Improving urban trash reduction tracking with spatially distributed Bayesian uncertainty estimates
Published in Computers, Environment and Urban Systems
Urban stormwater runoff is among the most significant sources of trash delivery to waterways, degrading aquatic habitats and contributing to oceanic trash gyres across the globe. Municipal water quality permits that require elimination of trash inputs to stormwater systems employ visual trash assessments on city streets to demonstrate litter reduction progress. We present a novel method to increase the utility of these assessments by quantifying their degree of certainty at a granular spatial scale via Bayesian credibility intervals. Using data collected in the City of Salinas, California, we illustrate how the outputs can be used to determine effective trash controls and prioritize areas for management actions.
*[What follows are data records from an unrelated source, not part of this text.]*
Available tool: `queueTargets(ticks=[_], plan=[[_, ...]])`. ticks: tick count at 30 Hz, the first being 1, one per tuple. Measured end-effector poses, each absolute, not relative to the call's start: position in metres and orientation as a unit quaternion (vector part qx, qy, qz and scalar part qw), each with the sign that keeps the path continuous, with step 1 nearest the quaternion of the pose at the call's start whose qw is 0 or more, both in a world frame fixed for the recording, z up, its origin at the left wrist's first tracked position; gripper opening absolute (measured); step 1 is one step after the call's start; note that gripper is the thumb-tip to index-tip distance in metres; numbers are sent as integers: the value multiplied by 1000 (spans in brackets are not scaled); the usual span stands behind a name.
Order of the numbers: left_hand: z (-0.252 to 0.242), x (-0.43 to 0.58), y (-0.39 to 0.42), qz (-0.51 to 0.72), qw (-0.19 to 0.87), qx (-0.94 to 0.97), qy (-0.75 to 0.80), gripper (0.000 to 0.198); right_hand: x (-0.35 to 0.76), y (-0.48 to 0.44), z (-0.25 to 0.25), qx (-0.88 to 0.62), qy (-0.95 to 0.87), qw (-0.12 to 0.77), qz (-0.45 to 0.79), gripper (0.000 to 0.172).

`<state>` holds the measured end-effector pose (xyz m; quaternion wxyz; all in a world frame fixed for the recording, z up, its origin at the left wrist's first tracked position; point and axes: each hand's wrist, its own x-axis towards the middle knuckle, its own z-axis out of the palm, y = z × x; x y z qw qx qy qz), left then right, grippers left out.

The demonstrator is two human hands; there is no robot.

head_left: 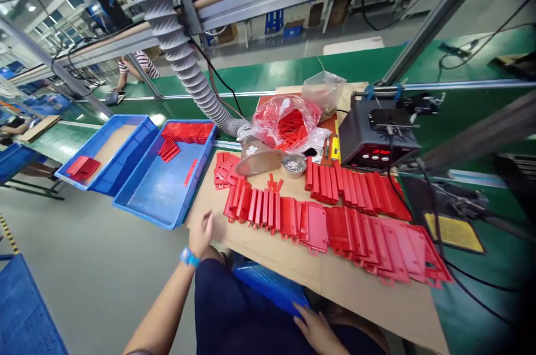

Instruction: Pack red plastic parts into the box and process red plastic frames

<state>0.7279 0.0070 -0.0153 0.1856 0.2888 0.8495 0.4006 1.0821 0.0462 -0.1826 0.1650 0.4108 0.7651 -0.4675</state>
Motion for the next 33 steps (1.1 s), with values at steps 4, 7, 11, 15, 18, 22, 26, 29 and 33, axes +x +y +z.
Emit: queueTargets(ticks=[4,7,11,15,18,22,26,29,33], plan=[[6,680,81,421,131,323,838,31,1090,97,-85,319,745,71,-582,47],[13,676,107,435,130,346,821,33,1106,140,-11,270,716,55,-641,42],[0,687,96,448,173,353,803,38,1116,188,22,362,768,-143,-509,48],[-32,685,73,450,257,338,786,50,1108,227,-1,410,837,-213,-292,57],[-52,685,67,444,324,337,764,56,1098,248,-16,382,884,-166,-212,64],[-62,693,68,444,383,353,729,53,1071,252,-13,346,929,-69,-116,60],[-61,700,67,461,400,346,713,54,1031,238,-8,307,947,60,-75,74],[-62,703,64,472,407,335,706,54,1016,234,-19,313,943,97,-64,92],[-64,707,61,487,429,322,689,58,1017,242,-38,315,947,51,-39,100]])
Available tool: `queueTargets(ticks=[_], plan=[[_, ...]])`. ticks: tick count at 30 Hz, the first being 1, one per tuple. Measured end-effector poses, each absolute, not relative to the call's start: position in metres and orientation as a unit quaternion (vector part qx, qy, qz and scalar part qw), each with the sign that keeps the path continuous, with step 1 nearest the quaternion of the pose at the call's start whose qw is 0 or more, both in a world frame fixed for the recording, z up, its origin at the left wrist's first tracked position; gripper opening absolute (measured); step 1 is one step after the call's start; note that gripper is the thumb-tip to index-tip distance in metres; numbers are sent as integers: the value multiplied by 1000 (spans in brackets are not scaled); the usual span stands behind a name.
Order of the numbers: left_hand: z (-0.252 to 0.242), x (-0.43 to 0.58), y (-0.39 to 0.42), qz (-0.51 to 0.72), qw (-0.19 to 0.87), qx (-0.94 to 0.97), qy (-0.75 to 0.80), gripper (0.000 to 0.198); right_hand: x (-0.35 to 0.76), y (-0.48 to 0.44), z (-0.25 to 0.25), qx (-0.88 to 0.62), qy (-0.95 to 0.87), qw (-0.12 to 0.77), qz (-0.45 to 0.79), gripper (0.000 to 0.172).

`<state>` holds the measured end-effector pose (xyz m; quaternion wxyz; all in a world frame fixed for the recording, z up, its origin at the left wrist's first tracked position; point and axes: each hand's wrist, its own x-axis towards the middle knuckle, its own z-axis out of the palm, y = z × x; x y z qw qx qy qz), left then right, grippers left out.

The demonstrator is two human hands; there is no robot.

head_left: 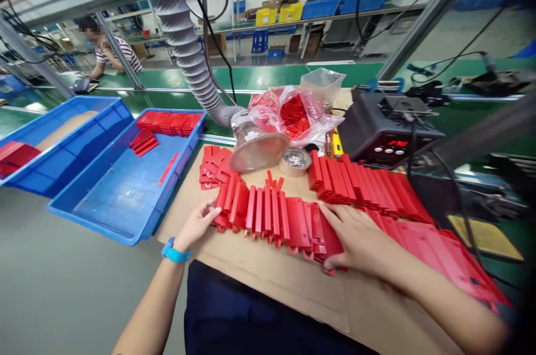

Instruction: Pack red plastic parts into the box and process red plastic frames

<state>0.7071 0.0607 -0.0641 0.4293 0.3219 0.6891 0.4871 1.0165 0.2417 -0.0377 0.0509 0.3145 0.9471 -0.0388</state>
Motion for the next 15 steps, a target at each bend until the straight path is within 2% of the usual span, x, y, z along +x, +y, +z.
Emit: queueTargets(ticks=[5,7,12,15], plan=[[-57,718,63,503,439,322,671,48,1025,247,-46,294,954,57,-4,103],[-53,727,66,511,422,334,671,46,1029,247,-43,285,956,65,7,100],[-51,765,77,520,332,384,688,38,1009,239,-12,265,964,-12,24,63],[-57,786,80,525,270,393,705,48,961,225,10,221,973,-61,-24,44]])
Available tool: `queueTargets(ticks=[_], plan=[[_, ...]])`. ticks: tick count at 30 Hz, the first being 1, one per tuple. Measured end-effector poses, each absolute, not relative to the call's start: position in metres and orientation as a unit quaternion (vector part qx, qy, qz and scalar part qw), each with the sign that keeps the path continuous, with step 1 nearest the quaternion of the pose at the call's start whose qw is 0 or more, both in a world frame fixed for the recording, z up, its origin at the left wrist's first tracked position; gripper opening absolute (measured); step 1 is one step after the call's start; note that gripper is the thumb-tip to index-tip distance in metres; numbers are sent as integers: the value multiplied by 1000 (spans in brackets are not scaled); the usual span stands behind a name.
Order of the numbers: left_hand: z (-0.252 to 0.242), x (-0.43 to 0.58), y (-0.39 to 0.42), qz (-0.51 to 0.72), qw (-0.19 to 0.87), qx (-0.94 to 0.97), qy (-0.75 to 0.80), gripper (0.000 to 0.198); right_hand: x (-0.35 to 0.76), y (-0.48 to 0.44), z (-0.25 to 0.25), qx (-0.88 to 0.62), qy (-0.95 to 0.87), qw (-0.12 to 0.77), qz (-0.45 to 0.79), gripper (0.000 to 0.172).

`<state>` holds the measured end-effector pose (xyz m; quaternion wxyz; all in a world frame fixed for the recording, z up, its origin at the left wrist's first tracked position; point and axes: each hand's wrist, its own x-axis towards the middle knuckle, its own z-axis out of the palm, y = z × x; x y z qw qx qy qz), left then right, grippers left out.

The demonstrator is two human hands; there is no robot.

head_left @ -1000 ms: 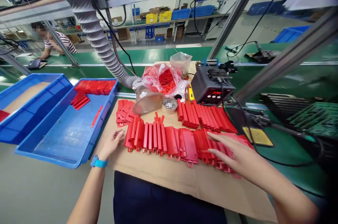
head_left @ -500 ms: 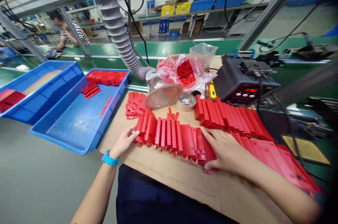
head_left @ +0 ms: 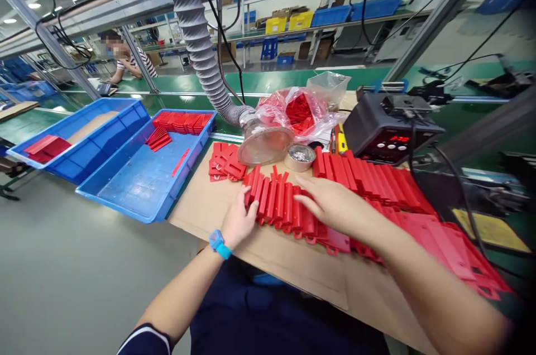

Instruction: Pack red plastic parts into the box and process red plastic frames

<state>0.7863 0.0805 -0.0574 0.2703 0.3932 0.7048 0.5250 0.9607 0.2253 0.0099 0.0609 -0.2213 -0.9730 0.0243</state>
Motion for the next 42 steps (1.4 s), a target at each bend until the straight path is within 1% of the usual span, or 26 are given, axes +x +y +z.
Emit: queueTargets(ticks=[2,3,7,12,17,19,22,25,26,29,31,33,37,42], plan=[[-63,792,82,526,251,390,713,54,920,218,15,-178,-981,57,46,38],[-65,792,83,524,247,386,717,53,900,215,15,-168,-983,51,46,37],[-66,780,89,505,266,352,742,32,843,215,5,-185,-982,22,31,33],[-54,761,99,453,329,313,767,28,825,224,-1,-224,-973,-58,24,30],[-43,738,95,404,361,330,773,24,825,233,3,-235,-965,-115,25,29],[-44,731,88,394,354,350,772,33,823,233,3,-240,-961,-132,24,29],[-50,724,80,386,316,381,779,57,816,230,3,-244,-956,-158,22,30],[-55,722,79,367,288,405,787,64,807,227,5,-247,-953,-174,21,31],[-55,722,79,359,284,414,787,63,805,227,6,-249,-952,-174,21,35],[-53,724,77,343,276,443,781,56,803,227,13,-257,-954,-153,24,55],[-50,724,74,328,270,460,780,54,804,226,16,-262,-956,-130,34,62],[-46,724,70,304,262,470,786,57,804,226,17,-269,-956,-102,53,58],[-44,717,63,240,256,472,809,76,802,228,18,-297,-950,-34,93,35],[-44,706,56,162,237,462,839,97,799,233,18,-314,-936,29,154,31]])
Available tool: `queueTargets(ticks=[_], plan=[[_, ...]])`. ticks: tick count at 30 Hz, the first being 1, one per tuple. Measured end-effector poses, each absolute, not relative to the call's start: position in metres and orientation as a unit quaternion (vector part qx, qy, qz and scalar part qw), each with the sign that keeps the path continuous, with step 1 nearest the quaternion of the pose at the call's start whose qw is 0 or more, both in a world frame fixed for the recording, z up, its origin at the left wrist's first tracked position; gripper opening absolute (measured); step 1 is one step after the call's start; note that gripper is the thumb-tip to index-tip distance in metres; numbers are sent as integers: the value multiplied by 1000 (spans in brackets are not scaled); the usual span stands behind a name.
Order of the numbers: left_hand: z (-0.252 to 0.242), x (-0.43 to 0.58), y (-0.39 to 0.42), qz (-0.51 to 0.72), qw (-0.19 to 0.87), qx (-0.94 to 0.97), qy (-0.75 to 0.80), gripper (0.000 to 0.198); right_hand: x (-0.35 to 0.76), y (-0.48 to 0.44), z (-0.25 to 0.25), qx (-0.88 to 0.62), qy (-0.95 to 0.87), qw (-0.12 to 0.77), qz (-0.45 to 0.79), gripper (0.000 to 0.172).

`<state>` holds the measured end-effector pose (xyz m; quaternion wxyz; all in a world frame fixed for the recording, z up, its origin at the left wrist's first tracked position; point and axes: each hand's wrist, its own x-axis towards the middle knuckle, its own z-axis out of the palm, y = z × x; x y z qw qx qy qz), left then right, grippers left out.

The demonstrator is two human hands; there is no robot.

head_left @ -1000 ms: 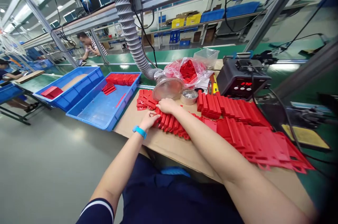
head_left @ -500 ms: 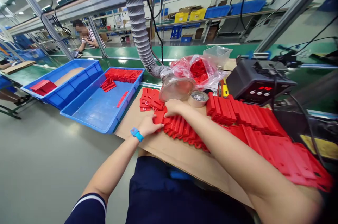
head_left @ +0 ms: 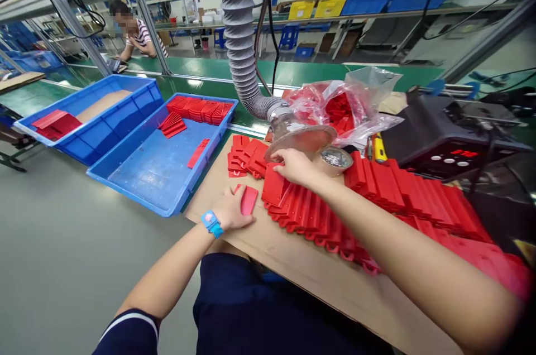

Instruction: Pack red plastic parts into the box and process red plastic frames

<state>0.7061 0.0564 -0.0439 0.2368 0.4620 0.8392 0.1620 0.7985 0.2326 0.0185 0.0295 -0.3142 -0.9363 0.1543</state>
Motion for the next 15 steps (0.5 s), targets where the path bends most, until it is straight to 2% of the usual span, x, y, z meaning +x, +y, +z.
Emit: queueTargets(ticks=[3,8,12,15], plan=[[-42,705,61,141,212,459,851,95,799,231,21,-303,-929,52,207,26],[-42,703,76,151,190,454,857,64,813,225,36,-291,-911,116,268,28],[-42,696,77,190,186,448,853,64,836,225,51,-254,-884,199,338,29],[-42,687,72,242,183,437,847,54,849,227,55,-236,-870,173,396,31]])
Spatial dependence was incorporated to the uncertainty estimates within individual stormwater drainages and results were interpolated to adjacent parcels. After 3–6 observation periods over 20 months, we found approximately 30% of the city area showed minimal litter accumulation at an 80% certainty level. The outputs provide a practical alternative for cities to determine compliance with stormwater trash regulations, update understanding of trash accumulation patterns, and iteratively adjust sampling designs in response to new observations. The methods described have been implemented as a webbased geospatial decision support tool to help stormwater managers target implementation actions and report progress to regulators.